-- ABOUT THIS EXERCISE --
Beneath this instruction is a block of data; output from it exactly the lines that run from the one containing "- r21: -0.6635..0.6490" through the one containing "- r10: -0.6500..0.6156", inclusive.

-- EXERCISE DATA --
--

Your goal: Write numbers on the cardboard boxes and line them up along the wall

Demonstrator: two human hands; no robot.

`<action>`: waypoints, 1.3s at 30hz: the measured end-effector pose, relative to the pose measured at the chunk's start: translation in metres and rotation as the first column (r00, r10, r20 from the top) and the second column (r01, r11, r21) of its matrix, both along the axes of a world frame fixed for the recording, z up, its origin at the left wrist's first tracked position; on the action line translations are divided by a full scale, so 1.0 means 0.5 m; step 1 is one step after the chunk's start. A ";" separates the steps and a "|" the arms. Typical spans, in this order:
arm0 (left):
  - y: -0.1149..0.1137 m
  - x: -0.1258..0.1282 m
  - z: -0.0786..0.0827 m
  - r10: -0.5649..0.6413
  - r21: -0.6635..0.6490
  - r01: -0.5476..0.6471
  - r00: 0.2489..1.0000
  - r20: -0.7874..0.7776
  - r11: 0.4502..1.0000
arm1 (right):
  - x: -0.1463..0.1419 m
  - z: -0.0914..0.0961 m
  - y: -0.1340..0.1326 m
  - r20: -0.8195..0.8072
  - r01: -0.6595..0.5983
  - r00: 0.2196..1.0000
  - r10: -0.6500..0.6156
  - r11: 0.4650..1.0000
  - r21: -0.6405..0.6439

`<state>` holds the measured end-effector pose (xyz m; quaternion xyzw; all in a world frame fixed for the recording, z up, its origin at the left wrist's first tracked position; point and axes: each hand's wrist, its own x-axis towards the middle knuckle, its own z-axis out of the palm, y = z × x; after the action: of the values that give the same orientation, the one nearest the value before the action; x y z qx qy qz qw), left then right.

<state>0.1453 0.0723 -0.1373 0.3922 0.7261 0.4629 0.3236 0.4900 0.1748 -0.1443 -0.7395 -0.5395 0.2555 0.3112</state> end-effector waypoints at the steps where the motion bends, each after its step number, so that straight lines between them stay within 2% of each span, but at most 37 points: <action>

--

-- SOLUTION TO THIS EXERCISE --
  - r21: -0.6635..0.6490
  - r01: -0.5476..0.6471
  - r00: 0.2489..1.0000
  - r20: -0.7874..0.7776
  - r11: 0.4502..1.0000
arm1 (right):
  - x: -0.1463..0.1419 m
  - z: -0.0914..0.0961 m
  - y: -0.1340..0.1326 m
  - r20: -0.8195..0.8072
  - r01: -0.6595..0.5983
  - r00: 0.2196..1.0000
  - r10: -0.6500..0.6156

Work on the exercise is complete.